Tudo começou quando a atendente de bar perguntou se a atriz iria almoçar e avisou que deixaria os pratos dos colegas separados. A resposta veio atravessada. “Eu como a hora que eu quiser e quando eu quiser”, rebateu Solange. Na sequência, a situação escalou para um ataque pessoal. “Eu nasci do prazer, não nasci de estupro”, disse a camarote, insinuando que a sister teria vindo de uma “trepa*a mal dada”.
FALTA DE RESPEITO!
— Samira 💋 (@samira_sagr) February 25, 2026
Solange chamou a Samira de fruto de est*pr0 ou “tr3p4d4 mal dada” por ter chamado ela pra almoçar, só porque ela não estava com vontade. É o fim dos tempos mesmo.#TeamSami #BBB26 pic.twitter.com/wWnkVl8Ppv
O trecho viralizou quase em tempo real. No X, a frase “Samira merece respeito” entrou para os assuntos mais comentados, acompanhada de milhares de publicações condenando o tom da declaração. Internautas classificaram o comentário como desumano e ofensivo, lembrando que violência sexual não é tema para deboche.

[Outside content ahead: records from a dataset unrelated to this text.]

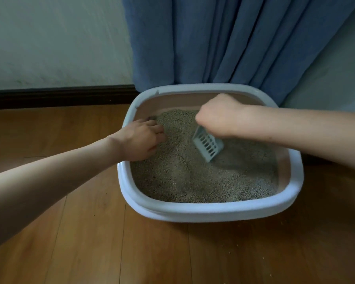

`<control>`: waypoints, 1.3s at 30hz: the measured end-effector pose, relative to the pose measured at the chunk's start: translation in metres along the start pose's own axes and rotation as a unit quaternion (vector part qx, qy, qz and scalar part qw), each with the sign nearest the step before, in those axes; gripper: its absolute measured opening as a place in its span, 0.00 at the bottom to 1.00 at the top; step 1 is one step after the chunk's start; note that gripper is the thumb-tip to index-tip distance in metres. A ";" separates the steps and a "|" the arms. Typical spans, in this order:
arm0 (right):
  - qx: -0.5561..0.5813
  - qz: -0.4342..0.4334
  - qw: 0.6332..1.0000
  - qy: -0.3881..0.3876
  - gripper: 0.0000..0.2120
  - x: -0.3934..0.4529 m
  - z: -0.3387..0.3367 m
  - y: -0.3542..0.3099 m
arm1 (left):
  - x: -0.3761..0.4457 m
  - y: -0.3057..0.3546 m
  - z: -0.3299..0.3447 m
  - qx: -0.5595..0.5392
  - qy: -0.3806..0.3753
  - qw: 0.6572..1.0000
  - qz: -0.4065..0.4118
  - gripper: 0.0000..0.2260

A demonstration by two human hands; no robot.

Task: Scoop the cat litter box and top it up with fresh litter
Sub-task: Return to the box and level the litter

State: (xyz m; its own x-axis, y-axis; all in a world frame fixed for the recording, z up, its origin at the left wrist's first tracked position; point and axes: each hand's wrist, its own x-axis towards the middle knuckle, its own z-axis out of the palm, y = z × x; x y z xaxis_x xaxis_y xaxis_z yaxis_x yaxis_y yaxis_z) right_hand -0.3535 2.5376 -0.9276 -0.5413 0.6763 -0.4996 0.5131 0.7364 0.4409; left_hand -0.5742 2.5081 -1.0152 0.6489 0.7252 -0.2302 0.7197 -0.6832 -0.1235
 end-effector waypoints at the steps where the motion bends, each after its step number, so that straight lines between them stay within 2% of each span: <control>1: -0.023 0.013 1.000 0.013 0.05 0.004 -0.002 0.003 | -0.001 0.001 -0.001 0.001 -0.009 1.000 -0.004 0.18; 3: -0.084 0.051 0.995 0.012 0.08 0.008 -0.003 0.010 | 0.000 0.005 -0.004 0.014 -0.028 0.999 -0.011 0.18; 5: -0.096 0.066 0.993 -0.003 0.09 0.017 -0.003 0.014 | 0.000 0.007 -0.006 0.025 -0.037 0.999 -0.011 0.18; 8: -0.126 0.025 0.992 0.009 0.09 0.029 -0.001 0.005 | -0.002 0.008 -0.006 0.021 -0.024 0.999 -0.007 0.18; 12: -0.086 -0.048 0.990 0.098 0.06 0.040 -0.008 -0.009 | -0.006 0.008 -0.003 0.016 -0.010 1.000 -0.005 0.18; 18: -0.071 0.009 0.993 0.096 0.07 0.038 -0.014 0.009 | -0.013 0.005 0.001 0.010 0.002 1.000 -0.010 0.19; 20: 0.013 0.025 0.995 0.096 0.12 0.041 -0.005 0.017 | -0.014 0.004 0.001 0.007 0.002 1.000 -0.010 0.18; 22: 0.198 0.038 0.976 0.076 0.13 0.046 0.012 0.020 | -0.015 0.003 0.000 0.001 0.001 1.000 -0.012 0.18; 24: 0.403 0.049 0.913 0.044 0.12 0.051 0.035 0.011 | -0.017 0.003 0.000 -0.005 0.002 1.000 -0.012 0.18; 26: 0.485 0.053 0.873 0.016 0.12 0.050 0.056 -0.003 | -0.017 0.002 0.001 -0.010 0.007 1.000 -0.011 0.17; 29: 0.476 0.066 0.877 -0.001 0.12 0.042 0.078 -0.005 | -0.012 0.001 0.005 -0.015 0.005 1.000 -0.016 0.17; 35: 0.365 0.120 0.923 -0.025 0.16 0.002 0.099 0.041 | 0.012 0.004 0.008 -0.009 -0.018 1.000 -0.009 0.18; 39: 0.261 0.151 0.952 -0.058 0.15 -0.032 0.113 0.062 | 0.030 0.012 0.007 -0.013 -0.016 1.000 0.009 0.19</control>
State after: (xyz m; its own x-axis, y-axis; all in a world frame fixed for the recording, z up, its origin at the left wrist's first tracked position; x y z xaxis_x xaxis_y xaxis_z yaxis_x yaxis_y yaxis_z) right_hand -0.2287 2.5599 -0.9684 -0.2549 0.8266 -0.5017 0.9113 0.3789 0.1613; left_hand -0.5477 2.5214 -1.0304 0.6540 0.7094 -0.2628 0.7143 -0.6934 -0.0942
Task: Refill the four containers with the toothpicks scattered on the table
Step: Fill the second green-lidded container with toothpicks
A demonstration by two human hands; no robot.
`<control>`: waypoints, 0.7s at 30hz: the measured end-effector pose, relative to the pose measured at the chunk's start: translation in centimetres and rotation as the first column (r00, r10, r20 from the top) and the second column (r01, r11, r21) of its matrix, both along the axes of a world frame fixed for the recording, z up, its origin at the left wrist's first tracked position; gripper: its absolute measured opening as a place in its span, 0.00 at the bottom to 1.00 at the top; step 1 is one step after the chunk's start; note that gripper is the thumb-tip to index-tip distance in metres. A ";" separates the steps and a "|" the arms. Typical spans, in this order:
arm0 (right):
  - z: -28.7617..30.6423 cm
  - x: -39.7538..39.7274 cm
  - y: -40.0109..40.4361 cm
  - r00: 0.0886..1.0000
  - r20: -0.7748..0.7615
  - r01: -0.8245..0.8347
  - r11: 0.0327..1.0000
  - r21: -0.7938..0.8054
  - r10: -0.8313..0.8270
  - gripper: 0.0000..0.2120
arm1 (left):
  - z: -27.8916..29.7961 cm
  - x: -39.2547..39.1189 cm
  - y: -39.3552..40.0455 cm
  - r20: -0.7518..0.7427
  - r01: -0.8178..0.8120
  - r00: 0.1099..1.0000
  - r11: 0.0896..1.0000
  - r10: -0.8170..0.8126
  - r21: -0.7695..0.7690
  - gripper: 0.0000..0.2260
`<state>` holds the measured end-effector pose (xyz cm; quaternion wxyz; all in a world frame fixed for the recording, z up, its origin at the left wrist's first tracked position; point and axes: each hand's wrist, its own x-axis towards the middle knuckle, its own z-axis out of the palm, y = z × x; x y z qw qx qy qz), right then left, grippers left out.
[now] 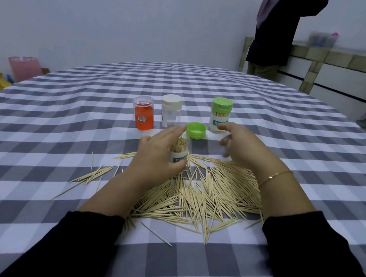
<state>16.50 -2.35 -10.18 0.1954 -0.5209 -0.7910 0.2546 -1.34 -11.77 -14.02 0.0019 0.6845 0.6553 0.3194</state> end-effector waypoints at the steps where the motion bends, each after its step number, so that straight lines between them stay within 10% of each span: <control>1: -0.1 0.2 0.1 0.997 0.078 0.008 0.999 0.040 -0.011 0.27 | -0.1 0.0 0.0 0.016 0.001 1.000 1.000 -0.001 0.003 0.35; 13: 1.6 2.8 0.3 0.952 0.293 -0.042 0.984 -0.173 0.092 0.24 | -0.4 -0.1 0.1 0.148 0.024 0.989 1.000 -0.026 0.018 0.36; 21: 1.6 2.7 -0.7 0.730 0.674 0.020 0.983 -0.182 0.110 0.19 | -0.2 -0.1 0.2 0.161 0.024 0.987 1.000 -0.026 0.016 0.36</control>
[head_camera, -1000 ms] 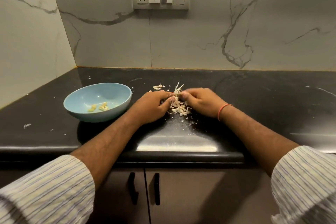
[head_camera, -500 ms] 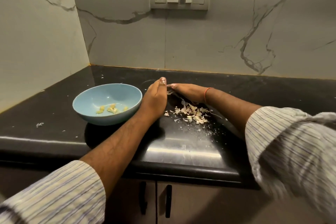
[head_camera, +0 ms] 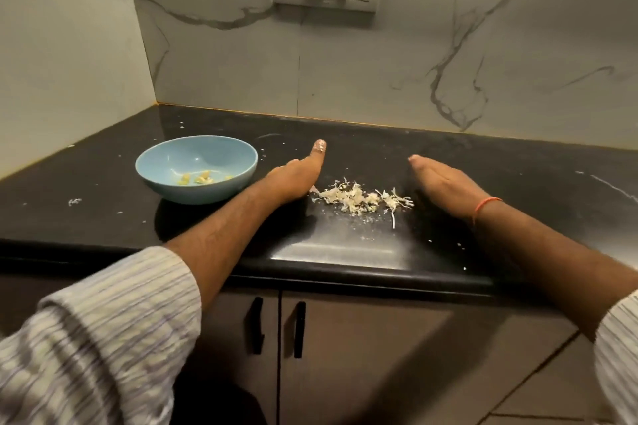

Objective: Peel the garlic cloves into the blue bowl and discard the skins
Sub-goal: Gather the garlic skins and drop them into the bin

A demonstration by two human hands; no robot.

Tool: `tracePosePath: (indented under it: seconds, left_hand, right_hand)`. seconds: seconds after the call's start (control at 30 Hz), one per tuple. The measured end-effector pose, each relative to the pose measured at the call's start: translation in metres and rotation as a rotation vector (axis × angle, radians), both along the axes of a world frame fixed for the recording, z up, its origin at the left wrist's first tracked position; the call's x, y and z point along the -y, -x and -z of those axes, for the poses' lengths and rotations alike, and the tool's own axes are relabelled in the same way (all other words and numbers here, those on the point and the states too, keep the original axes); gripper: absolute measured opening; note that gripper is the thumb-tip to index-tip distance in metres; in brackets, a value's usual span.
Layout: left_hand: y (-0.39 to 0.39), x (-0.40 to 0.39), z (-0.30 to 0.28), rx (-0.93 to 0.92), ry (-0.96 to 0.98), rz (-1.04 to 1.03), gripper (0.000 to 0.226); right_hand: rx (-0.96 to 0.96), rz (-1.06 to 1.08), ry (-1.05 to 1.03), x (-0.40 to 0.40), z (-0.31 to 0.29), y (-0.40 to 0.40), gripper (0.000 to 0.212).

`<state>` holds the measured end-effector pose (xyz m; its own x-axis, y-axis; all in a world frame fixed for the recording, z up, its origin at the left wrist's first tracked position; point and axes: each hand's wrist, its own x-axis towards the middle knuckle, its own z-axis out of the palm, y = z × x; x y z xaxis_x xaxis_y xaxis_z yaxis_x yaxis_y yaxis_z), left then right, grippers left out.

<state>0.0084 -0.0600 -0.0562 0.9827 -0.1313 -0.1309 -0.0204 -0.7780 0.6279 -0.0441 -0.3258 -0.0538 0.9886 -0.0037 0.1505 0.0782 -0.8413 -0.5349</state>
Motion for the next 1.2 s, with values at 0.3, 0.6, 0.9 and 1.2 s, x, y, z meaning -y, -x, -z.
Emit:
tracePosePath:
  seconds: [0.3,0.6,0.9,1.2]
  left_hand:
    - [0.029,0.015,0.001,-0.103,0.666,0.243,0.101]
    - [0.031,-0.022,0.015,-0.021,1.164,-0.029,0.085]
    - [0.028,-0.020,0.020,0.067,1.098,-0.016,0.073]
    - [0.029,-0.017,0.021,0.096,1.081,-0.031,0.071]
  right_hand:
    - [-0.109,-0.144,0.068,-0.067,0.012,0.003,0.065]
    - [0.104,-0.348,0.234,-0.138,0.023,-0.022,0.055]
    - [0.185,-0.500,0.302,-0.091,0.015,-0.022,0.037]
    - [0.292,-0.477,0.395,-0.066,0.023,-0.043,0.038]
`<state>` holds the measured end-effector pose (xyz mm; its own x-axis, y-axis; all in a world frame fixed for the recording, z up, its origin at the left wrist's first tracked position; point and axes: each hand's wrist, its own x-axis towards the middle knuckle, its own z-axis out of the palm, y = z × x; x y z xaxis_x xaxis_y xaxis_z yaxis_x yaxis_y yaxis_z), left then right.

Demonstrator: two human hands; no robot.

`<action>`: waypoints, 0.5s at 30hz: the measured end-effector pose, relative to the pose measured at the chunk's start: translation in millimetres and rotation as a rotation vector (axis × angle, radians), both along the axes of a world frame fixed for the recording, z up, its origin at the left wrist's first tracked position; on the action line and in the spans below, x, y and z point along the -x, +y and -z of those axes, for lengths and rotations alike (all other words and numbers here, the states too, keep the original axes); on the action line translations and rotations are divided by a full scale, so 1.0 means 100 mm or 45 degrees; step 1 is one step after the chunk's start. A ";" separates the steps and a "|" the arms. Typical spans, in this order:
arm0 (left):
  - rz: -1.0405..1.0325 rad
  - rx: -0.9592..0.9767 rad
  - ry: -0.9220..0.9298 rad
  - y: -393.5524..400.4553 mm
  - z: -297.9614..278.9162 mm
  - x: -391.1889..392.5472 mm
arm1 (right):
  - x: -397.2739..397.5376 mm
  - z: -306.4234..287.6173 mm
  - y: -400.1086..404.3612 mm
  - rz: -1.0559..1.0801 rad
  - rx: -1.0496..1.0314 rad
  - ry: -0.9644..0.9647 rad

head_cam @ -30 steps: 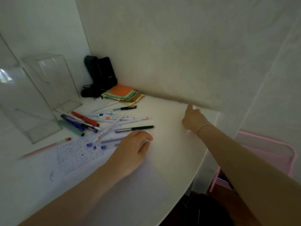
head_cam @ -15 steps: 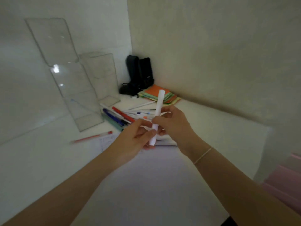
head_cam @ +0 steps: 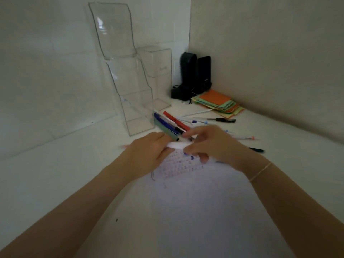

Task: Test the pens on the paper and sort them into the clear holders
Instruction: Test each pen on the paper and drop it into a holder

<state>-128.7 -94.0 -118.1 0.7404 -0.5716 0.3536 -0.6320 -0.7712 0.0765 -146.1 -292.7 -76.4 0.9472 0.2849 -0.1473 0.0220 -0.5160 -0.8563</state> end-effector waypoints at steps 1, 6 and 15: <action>-0.038 0.012 0.040 0.00 -0.01 0.02 | -0.02 -0.04 -0.06 0.066 -0.229 0.033; 0.077 0.241 0.398 -0.14 -0.06 0.15 | -0.04 0.07 0.00 0.069 -0.853 0.244; 0.184 0.662 0.712 -0.21 -0.01 0.22 | 0.00 0.15 0.18 0.021 -0.762 0.014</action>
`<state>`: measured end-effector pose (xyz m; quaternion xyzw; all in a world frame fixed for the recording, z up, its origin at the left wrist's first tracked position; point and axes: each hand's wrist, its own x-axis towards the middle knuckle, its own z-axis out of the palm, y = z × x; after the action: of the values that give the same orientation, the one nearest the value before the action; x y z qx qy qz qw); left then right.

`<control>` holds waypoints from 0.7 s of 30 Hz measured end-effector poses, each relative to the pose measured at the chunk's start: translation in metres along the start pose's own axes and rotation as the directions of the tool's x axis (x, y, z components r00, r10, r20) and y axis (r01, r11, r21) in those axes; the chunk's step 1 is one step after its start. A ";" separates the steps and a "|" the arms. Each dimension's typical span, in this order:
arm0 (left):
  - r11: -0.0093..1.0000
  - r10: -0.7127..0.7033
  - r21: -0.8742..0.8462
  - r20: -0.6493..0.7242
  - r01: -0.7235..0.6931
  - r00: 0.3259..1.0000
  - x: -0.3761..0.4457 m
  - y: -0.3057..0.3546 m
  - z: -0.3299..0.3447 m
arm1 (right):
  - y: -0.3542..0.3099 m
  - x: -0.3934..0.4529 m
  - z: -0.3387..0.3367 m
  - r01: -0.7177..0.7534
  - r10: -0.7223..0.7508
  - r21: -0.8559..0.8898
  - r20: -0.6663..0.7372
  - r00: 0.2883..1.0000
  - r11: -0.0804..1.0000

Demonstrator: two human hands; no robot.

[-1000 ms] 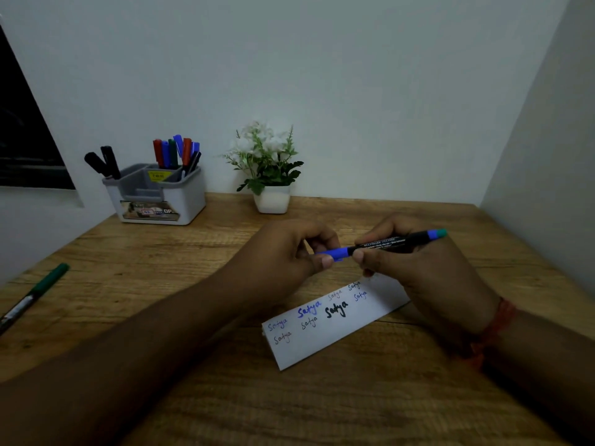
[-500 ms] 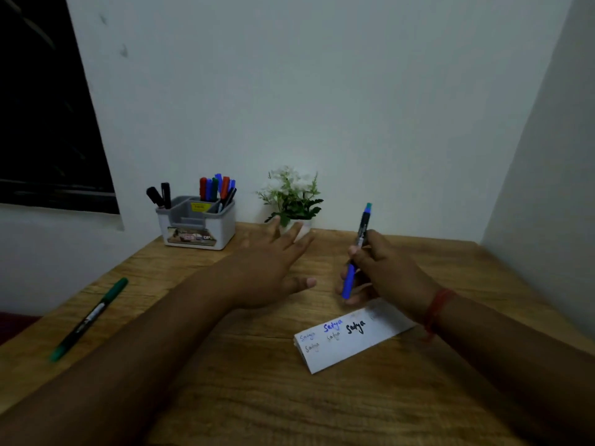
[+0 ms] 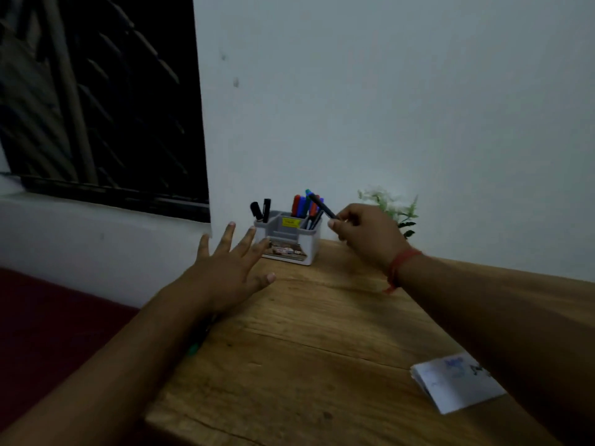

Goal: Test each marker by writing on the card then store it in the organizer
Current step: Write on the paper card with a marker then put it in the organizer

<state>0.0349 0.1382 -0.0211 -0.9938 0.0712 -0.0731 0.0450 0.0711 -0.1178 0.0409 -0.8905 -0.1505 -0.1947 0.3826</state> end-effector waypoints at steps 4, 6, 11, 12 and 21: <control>0.997 -0.021 -0.071 -0.015 0.020 1.000 -0.003 -0.005 0.010 | -0.029 0.048 0.029 0.122 -0.125 -0.223 -0.002 0.992 0.967; 0.997 -0.011 -0.071 -0.048 0.007 0.999 -0.004 -0.006 0.011 | -0.040 0.070 0.041 0.149 -0.140 -0.350 0.049 0.989 0.925; 0.992 -0.036 -0.121 -0.028 0.032 0.999 -0.005 -0.018 0.019 | -0.054 0.105 0.061 0.245 -0.158 -0.544 0.202 0.967 0.803; 0.990 -0.038 -0.135 -0.022 0.035 0.999 -0.004 -0.020 0.019 | -0.055 0.109 0.064 0.267 -0.170 -0.552 0.221 0.960 0.790; 0.983 -0.024 -0.182 0.003 0.024 1.000 -0.003 -0.022 0.019 | -0.070 0.133 0.086 0.278 -0.170 -0.457 0.263 0.950 0.845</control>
<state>0.0381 0.1616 -0.0384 -0.9945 0.0657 -0.0663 -0.0468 0.1790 0.0086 0.0917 -0.9497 -0.2398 -0.1738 0.1016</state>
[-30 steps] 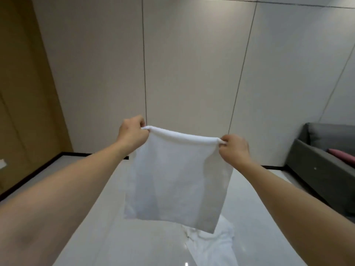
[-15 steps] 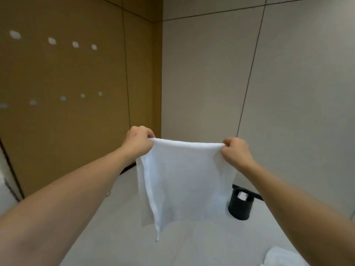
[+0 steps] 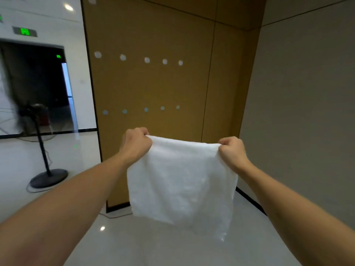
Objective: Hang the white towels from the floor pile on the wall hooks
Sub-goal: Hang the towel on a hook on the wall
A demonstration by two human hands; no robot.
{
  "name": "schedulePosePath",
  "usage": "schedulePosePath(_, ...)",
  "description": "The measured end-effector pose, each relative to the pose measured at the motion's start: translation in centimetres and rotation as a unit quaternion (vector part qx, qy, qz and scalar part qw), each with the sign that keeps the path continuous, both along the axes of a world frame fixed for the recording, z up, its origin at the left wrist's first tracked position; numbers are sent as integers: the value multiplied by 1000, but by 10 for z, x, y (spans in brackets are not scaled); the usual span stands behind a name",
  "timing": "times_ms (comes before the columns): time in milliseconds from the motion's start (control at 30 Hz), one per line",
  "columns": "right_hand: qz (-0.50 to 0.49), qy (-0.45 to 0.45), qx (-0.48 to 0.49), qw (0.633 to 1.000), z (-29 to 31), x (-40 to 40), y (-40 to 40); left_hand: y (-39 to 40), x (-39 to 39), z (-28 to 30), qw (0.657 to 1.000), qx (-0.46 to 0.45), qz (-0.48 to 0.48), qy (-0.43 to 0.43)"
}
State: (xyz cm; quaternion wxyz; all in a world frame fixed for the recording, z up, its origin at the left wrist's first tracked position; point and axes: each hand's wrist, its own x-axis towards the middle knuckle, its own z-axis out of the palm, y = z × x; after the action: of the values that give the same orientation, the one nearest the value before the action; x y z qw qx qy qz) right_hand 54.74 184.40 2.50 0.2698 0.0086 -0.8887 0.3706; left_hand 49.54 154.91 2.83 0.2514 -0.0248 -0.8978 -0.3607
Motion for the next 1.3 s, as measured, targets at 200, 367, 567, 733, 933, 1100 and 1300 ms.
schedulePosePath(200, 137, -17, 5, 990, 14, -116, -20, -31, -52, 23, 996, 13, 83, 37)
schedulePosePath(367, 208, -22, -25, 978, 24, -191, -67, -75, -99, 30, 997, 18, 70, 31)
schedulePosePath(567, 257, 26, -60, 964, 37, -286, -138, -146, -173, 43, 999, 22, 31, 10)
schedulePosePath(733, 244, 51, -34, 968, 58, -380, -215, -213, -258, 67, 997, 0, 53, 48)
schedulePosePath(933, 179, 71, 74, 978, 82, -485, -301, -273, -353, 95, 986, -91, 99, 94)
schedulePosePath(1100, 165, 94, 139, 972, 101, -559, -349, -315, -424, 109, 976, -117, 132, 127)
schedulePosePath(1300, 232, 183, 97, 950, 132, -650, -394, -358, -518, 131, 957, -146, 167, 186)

Diante da repercussão, a equipe de Samira publicou uma nota de repúdio. No texto, os administradores afirmaram que é “lamentável assistirmos a comentários que associam a origem de uma pessoa a um julgamento moral ou de caráter”. A equipe ainda ressaltou que a informação insinuada não é verdadeira e alertou para o impacto coletivo desse tipo de fala.
“Esse tipo de fala fere não apenas quem foi diretamente citada, mas também milhares de pessoas que carregam histórias marcadas por violência e que, ainda assim, constroem suas trajetórias com dignidade e coragem”, diz um trecho do comunicado.
A nota também chamou atenção para a realidade brasileira em relação à violência sexual e reforçou que transformar esse tema em ofensa reforça preconceitos e perpetua dores profundas. “Reduzir ou estigmatizar alguém a partir de uma narrativa de violência é reforçar preconceitos e perpetuar dores que deveriam ser combatidas com empatia, responsabilidade e informação”, completou a equipe.
Com a pressão crescendo fora da casa, o time de Solange Couto também se manifestou. Em comunicado assinado pelo escritório Silva Junior Advocacia, a defesa afirmou que houve “distorção grave” do que foi dito. Segundo a equipe jurídica, a fala deve ser entendida em duas partes distintas.
“É fundamental sublinhar que, em nenhum instante de sua fala, Solange Couto atribui a Samira a condição de ‘fruto de estupro’”, afirma a nota. O texto sustenta que a palavra foi usada pela atriz ao se referir à própria concepção e que, na sequência, ela teria apenas feito uma conjectura generalizada sobre a suposta infelicidade da colega.
Por fim, a defesa declarou que qualquer afirmação de que Solange acusou diretamente Samira de ser fruto de estupro “configura distorção grave do que foi efetivamente dito”.